Every line of the listing that contains the word "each" is to be copied out.
[Opening DATA BLOCK section]
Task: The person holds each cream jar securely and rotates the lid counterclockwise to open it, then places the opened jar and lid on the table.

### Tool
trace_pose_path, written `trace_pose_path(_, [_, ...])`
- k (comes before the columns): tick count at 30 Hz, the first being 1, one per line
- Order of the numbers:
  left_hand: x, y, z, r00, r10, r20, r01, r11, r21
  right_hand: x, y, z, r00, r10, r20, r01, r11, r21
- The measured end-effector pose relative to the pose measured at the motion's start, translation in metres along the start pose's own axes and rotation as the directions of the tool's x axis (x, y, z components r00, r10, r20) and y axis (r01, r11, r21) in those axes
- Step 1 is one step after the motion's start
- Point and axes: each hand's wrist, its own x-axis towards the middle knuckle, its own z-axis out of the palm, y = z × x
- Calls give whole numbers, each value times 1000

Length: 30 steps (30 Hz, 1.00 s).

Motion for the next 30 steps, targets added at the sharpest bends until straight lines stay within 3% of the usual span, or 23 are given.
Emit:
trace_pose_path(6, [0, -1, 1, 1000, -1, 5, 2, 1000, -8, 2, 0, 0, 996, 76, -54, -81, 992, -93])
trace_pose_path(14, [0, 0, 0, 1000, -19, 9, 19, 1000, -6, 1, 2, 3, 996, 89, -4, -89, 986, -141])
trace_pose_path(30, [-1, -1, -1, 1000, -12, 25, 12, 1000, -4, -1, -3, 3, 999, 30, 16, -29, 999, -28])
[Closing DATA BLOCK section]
RESULT OF THIS TASK:
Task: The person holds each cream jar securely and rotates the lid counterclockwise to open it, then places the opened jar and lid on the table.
- Point and axes: each hand's wrist, its own x-axis towards the middle knuckle, its own z-axis out of the palm, y = z × x
- Calls give whole numbers, each value times 1000

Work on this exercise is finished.